■ **Your goal**
There is one span to output from the data below: the lines starting at the line with "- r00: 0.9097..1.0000" and ending at the line with "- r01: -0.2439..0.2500". Output it exactly, ends included, nothing more.

■ **Provided data**
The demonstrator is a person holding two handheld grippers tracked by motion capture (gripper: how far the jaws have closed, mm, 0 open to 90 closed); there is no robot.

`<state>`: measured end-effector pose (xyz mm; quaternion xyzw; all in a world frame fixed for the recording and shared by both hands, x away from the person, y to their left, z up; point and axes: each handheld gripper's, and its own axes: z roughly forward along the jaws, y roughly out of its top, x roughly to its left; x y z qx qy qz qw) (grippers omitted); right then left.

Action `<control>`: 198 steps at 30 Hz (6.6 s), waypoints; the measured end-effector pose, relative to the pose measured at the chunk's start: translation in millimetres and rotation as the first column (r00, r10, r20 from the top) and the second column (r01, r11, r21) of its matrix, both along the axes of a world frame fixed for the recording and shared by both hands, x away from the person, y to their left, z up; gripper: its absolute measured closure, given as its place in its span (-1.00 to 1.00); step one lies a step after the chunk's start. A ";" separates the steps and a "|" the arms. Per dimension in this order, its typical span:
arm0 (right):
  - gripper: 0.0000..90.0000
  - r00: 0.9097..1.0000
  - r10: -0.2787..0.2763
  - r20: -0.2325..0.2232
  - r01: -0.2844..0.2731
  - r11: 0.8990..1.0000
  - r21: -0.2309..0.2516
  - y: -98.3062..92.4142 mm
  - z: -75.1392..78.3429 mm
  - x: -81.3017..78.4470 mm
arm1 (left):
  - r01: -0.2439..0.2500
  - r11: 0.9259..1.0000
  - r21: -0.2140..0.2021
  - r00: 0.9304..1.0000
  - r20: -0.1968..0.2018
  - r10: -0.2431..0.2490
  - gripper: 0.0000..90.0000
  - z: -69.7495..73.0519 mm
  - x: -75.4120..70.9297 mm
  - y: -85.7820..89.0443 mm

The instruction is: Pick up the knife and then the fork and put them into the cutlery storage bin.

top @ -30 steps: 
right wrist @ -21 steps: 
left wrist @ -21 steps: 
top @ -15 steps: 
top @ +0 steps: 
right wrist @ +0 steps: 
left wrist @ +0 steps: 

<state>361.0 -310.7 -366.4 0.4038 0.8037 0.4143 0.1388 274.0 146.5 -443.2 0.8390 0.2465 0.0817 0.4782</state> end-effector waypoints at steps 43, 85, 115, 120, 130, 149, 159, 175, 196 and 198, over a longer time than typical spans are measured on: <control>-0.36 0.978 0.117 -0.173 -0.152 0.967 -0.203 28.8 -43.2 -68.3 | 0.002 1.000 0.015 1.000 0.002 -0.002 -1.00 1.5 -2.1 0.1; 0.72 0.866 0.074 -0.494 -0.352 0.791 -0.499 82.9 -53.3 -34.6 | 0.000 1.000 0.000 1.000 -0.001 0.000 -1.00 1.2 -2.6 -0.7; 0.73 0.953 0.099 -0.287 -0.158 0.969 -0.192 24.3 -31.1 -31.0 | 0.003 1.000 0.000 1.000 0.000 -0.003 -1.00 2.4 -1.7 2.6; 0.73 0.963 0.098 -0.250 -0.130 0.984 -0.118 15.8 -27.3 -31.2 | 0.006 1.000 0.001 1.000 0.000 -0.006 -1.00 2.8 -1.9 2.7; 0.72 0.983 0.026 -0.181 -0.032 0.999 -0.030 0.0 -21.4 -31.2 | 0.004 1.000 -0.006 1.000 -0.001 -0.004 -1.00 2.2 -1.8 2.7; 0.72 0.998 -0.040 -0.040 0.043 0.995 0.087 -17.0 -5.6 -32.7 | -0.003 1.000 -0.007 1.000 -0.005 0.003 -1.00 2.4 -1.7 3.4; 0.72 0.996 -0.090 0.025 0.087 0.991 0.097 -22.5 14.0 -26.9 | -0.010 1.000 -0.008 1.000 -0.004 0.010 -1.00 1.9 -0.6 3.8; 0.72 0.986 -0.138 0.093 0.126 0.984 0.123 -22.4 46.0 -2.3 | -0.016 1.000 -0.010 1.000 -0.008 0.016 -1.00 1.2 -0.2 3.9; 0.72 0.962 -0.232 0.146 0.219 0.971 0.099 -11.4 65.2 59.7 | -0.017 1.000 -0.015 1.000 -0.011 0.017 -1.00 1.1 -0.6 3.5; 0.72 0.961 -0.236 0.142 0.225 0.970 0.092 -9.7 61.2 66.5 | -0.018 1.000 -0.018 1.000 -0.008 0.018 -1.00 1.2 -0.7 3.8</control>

■ **Solution for this problem**
  - r00: 0.9097..1.0000
  - r10: -0.2787..0.2763
  - r20: -0.2325..0.2232
  - r01: -0.2844..0.2731
  - r11: 0.8990..1.0000
  - r21: -0.2309..0.2516
  - y: -98.3062..92.4142 mm
  - z: -75.1392..78.3429 mm
  - x: -81.3017..78.4470 mm
arm1 (left):
  - r01: -0.2439..0.2500

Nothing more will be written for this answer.